Alors qu'Israël est confronté, depuis six mois, à une révolte contre l'occupation, les mineurs sont la première cible de la répression.
- par Mélinée Le Priol, correspondante du Ouest-France à Ramallah
Touché par une vague d'attaques - notamment au couteau- qui ont tué une trentaine d'Israéliens depuis octobre, mais semblaient ralentir avant l'attentat de lundi à Jérusalem (21 blessés), l'Etat hébreu réprime sévèrement.
En six mois, plus de 200 Palestiniens ont été tués. Des assaillants, mais aussi des manifestants; plusieurs milliers ont été arrêtés, dont 1500 avaient moins de 18 ans, selon les ONG.
Ces arrestations de mineurs palestiniens ne sont pas une nouveauté.
Depuis 2010, on en dénombre 1200 chaque année. Quand elles n'ont pas lieu au domicile des parents, souvent en pleine nuit, ces arrestations se font au check-points ou sur le chemin de l'école. Les forces de sécurité israéliennes disposeraient en effet de listes de jeunes recherchés, car jugés "capables de faits de terrorisme" ou "d'incitation à la violence". Les réseaux sociaux, notamment, sont étroitement surveillés.
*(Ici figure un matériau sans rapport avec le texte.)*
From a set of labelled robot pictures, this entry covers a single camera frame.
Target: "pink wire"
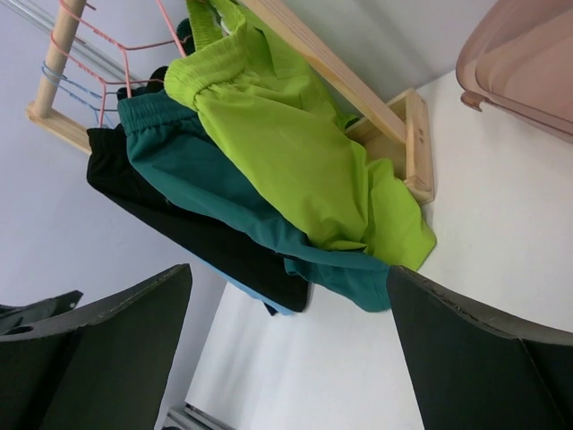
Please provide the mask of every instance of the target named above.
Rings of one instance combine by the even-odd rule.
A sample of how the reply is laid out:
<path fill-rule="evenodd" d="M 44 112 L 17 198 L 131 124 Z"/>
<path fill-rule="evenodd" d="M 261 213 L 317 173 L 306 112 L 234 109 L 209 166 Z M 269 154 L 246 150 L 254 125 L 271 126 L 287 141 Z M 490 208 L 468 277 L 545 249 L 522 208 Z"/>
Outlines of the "pink wire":
<path fill-rule="evenodd" d="M 163 17 L 166 21 L 167 27 L 169 28 L 169 32 L 171 33 L 173 40 L 167 40 L 164 42 L 152 43 L 152 44 L 148 44 L 148 45 L 139 45 L 136 47 L 125 46 L 124 44 L 122 44 L 122 43 L 118 42 L 117 40 L 108 36 L 106 33 L 101 31 L 100 29 L 91 25 L 89 22 L 83 20 L 81 17 L 75 15 L 70 10 L 68 5 L 64 2 L 64 0 L 59 0 L 59 3 L 60 3 L 60 6 L 64 9 L 64 11 L 66 13 L 68 13 L 70 16 L 72 16 L 77 22 L 82 23 L 83 25 L 85 25 L 86 27 L 91 29 L 94 33 L 96 33 L 98 36 L 100 36 L 104 40 L 108 41 L 109 43 L 111 43 L 112 45 L 117 47 L 122 52 L 122 57 L 124 58 L 125 81 L 124 82 L 106 81 L 104 78 L 99 76 L 97 73 L 95 73 L 93 70 L 91 70 L 87 65 L 82 63 L 80 60 L 71 56 L 69 53 L 65 52 L 54 40 L 54 32 L 53 31 L 50 32 L 50 39 L 51 39 L 52 43 L 54 44 L 54 46 L 56 47 L 56 49 L 59 50 L 63 55 L 67 56 L 69 59 L 74 61 L 84 72 L 87 72 L 88 74 L 90 74 L 91 76 L 96 78 L 99 81 L 99 83 L 101 84 L 101 86 L 102 86 L 102 98 L 101 98 L 101 107 L 99 109 L 99 127 L 101 127 L 103 125 L 103 122 L 104 122 L 106 98 L 107 98 L 107 94 L 108 94 L 107 85 L 123 85 L 123 84 L 125 84 L 125 88 L 127 90 L 127 97 L 131 98 L 132 97 L 132 83 L 162 82 L 159 79 L 150 79 L 150 80 L 143 80 L 143 81 L 131 81 L 130 80 L 130 73 L 129 73 L 129 60 L 127 57 L 127 51 L 137 51 L 137 50 L 149 49 L 152 47 L 162 47 L 162 46 L 168 45 L 170 43 L 175 43 L 177 45 L 177 49 L 179 50 L 179 53 L 181 54 L 181 56 L 185 56 L 185 51 L 183 49 L 182 41 L 179 40 L 179 38 L 177 37 L 177 33 L 175 31 L 175 28 L 173 27 L 173 24 L 169 20 L 169 16 L 167 15 L 167 11 L 166 11 L 165 6 L 163 5 L 163 2 L 161 0 L 157 0 L 159 10 L 161 11 L 161 14 L 163 15 Z M 96 10 L 96 8 L 91 6 L 90 4 L 87 4 L 87 6 L 94 11 Z M 191 36 L 187 36 L 183 40 L 183 43 L 187 39 L 189 39 L 190 37 Z"/>
<path fill-rule="evenodd" d="M 157 0 L 157 2 L 158 2 L 159 10 L 161 11 L 163 18 L 165 18 L 165 23 L 167 24 L 167 27 L 169 28 L 169 32 L 171 33 L 171 37 L 173 38 L 173 41 L 177 45 L 177 49 L 179 49 L 179 54 L 181 54 L 181 56 L 185 56 L 185 50 L 183 49 L 183 45 L 179 41 L 179 37 L 177 36 L 177 32 L 175 31 L 175 28 L 173 27 L 171 20 L 169 20 L 169 15 L 167 15 L 167 11 L 165 10 L 165 6 L 163 5 L 163 2 L 161 0 Z"/>

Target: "wooden drying rack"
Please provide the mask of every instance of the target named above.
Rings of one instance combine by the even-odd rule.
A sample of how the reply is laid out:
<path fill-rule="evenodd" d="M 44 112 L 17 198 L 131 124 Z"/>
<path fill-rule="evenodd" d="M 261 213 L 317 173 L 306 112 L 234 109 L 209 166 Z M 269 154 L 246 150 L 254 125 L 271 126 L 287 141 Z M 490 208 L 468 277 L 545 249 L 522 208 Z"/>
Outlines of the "wooden drying rack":
<path fill-rule="evenodd" d="M 65 2 L 81 17 L 87 0 Z M 397 177 L 404 180 L 414 198 L 421 204 L 431 202 L 434 198 L 432 146 L 428 110 L 423 99 L 414 90 L 407 90 L 386 105 L 280 0 L 243 0 L 243 3 L 364 115 L 346 130 L 346 135 L 361 143 L 370 159 L 392 159 Z M 54 40 L 64 52 L 70 52 L 77 30 L 78 22 L 60 7 Z M 50 43 L 47 67 L 61 74 L 66 60 L 67 56 Z M 36 100 L 26 109 L 27 117 L 89 153 L 86 128 L 52 108 L 56 92 L 57 87 L 42 76 Z"/>

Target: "white wall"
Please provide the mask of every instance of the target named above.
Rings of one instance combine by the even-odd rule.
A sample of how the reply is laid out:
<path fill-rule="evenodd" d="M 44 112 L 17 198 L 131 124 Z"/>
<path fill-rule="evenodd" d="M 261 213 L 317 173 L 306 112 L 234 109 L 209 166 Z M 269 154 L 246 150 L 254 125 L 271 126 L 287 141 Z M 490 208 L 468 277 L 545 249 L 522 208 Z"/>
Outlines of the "white wall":
<path fill-rule="evenodd" d="M 284 0 L 383 99 L 452 70 L 496 0 Z"/>
<path fill-rule="evenodd" d="M 0 303 L 23 305 L 79 289 L 85 305 L 189 262 L 192 299 L 164 398 L 164 406 L 182 404 L 225 282 L 92 190 L 87 157 L 25 118 L 47 36 L 0 6 L 0 38 Z M 69 97 L 58 95 L 56 104 L 92 125 L 89 110 Z"/>

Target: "clothes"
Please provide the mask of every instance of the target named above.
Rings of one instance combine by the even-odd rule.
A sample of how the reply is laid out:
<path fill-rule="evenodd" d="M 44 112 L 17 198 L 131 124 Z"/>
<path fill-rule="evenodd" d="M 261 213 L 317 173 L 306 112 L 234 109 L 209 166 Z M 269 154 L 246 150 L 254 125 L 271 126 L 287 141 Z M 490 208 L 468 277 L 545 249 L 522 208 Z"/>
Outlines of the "clothes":
<path fill-rule="evenodd" d="M 190 56 L 193 52 L 195 52 L 195 43 L 193 42 L 193 35 L 191 32 L 191 24 L 189 23 L 189 18 L 185 18 L 179 25 L 177 25 L 177 29 L 175 30 L 175 34 L 177 38 L 181 40 L 183 51 L 185 54 Z"/>
<path fill-rule="evenodd" d="M 183 40 L 186 37 L 185 32 L 191 34 L 191 27 L 189 26 L 189 20 L 183 20 L 179 24 L 179 26 L 177 27 L 177 30 L 179 32 L 182 32 L 182 34 L 180 36 L 181 40 Z M 192 43 L 192 39 L 187 39 L 185 45 L 187 46 L 187 48 L 191 47 L 192 52 L 194 51 L 194 45 Z M 137 96 L 140 96 L 142 94 L 155 93 L 155 92 L 159 92 L 159 91 L 163 90 L 163 80 L 165 79 L 166 71 L 167 71 L 166 66 L 159 67 L 159 69 L 157 69 L 155 72 L 153 72 L 153 74 L 150 76 L 150 81 L 147 83 L 147 85 L 145 87 L 138 87 L 138 88 L 132 89 L 132 96 L 137 97 Z M 123 100 L 123 99 L 127 99 L 127 89 L 125 87 L 120 88 L 119 91 L 117 92 L 117 101 Z M 264 295 L 257 293 L 256 291 L 246 287 L 245 285 L 243 285 L 241 282 L 237 281 L 236 279 L 232 279 L 232 278 L 228 277 L 225 273 L 218 270 L 216 267 L 213 267 L 212 265 L 208 264 L 207 262 L 204 262 L 204 263 L 209 265 L 209 267 L 212 270 L 216 271 L 222 278 L 224 278 L 225 280 L 227 280 L 228 282 L 233 284 L 235 287 L 242 290 L 248 296 L 254 298 L 255 300 L 262 301 L 265 304 L 267 311 L 269 311 L 270 316 L 274 316 L 277 312 L 279 312 L 283 315 L 286 315 L 286 316 L 292 315 L 294 313 L 290 309 L 287 309 L 284 306 L 279 305 L 279 304 L 273 302 L 272 300 L 268 299 Z"/>
<path fill-rule="evenodd" d="M 417 269 L 436 239 L 388 159 L 369 162 L 310 66 L 247 9 L 188 1 L 196 52 L 168 68 L 165 89 L 261 196 L 313 245 L 361 250 Z"/>
<path fill-rule="evenodd" d="M 289 273 L 339 293 L 366 311 L 389 307 L 389 267 L 360 252 L 324 251 L 266 202 L 225 157 L 195 112 L 165 92 L 122 100 L 118 107 L 133 167 L 171 203 L 220 219 L 284 255 Z"/>
<path fill-rule="evenodd" d="M 286 308 L 283 313 L 305 309 L 308 283 L 287 275 L 281 256 L 216 219 L 175 207 L 146 182 L 129 163 L 121 125 L 113 130 L 89 129 L 88 136 L 92 150 L 88 182 L 96 190 L 222 271 L 247 294 L 253 296 L 246 286 L 255 296 L 261 295 L 257 298 L 267 297 L 267 303 L 277 310 Z"/>
<path fill-rule="evenodd" d="M 150 81 L 144 87 L 132 88 L 132 97 L 140 96 L 141 94 L 148 94 L 150 92 L 160 92 L 163 90 L 163 81 L 165 80 L 165 73 L 167 66 L 161 66 L 150 76 Z M 117 101 L 127 99 L 127 89 L 125 87 L 117 90 Z"/>

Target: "blue wire hanger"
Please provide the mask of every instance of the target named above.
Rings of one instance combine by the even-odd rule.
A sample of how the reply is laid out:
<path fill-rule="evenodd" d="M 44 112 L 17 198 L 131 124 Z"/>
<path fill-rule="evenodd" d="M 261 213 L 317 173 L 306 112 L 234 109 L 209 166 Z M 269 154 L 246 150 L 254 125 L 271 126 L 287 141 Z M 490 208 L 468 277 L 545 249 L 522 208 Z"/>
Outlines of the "blue wire hanger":
<path fill-rule="evenodd" d="M 46 76 L 46 79 L 48 79 L 50 82 L 52 82 L 52 84 L 54 84 L 58 89 L 63 90 L 66 94 L 68 94 L 72 99 L 79 101 L 80 103 L 82 103 L 82 105 L 87 106 L 88 108 L 91 109 L 91 111 L 93 112 L 94 116 L 96 117 L 96 127 L 99 127 L 99 107 L 95 107 L 93 105 L 91 105 L 88 101 L 82 99 L 80 96 L 78 96 L 77 94 L 75 94 L 73 91 L 68 90 L 67 88 L 65 88 L 62 84 L 61 81 L 67 82 L 70 85 L 76 87 L 78 90 L 81 90 L 82 92 L 85 92 L 86 94 L 89 94 L 91 97 L 93 97 L 94 99 L 97 100 L 101 100 L 102 97 L 100 94 L 97 94 L 94 91 L 88 90 L 86 87 L 80 85 L 77 82 L 72 81 L 71 79 L 68 79 L 65 75 L 63 74 L 59 74 L 54 72 L 53 70 L 51 70 L 46 62 L 44 62 L 41 66 L 41 71 L 42 74 L 44 74 L 44 76 Z M 106 112 L 116 112 L 117 109 L 104 109 L 104 120 L 105 122 L 107 122 L 107 124 L 103 124 L 102 126 L 104 128 L 114 128 L 114 124 L 111 121 L 111 119 L 109 119 L 109 116 L 106 114 Z"/>
"En ce moment, 450 mineurs palestiniens se trouvent dans des prisons israéliennes" dénombre le militant associatif Qadura Fares - l'armée israélienne concède le chiffre de 119 détenus. "La plupart de ceux arrêtés depuis l'automne ont été relâchés, souvent avec une lourde amende pour les parents, une assignation à résidence ou une interdiction d'utiliser Internet. Tous ont été torturés", assure Qadura Fares.
Contrairement aux palestiniens d'Israël et de Jérusalem, ceux de Cisjordanie ne sont pas jugés par des tribunaux civils, mais militaires. Or, cette juridiction peut condamner à de la prison dès l'âge de 12 ans. Les jeunes risquent alors six mois de prison pour un simple jet de pierre, chef d'accusation retenu contre deux tiers des mineurs arrêtés.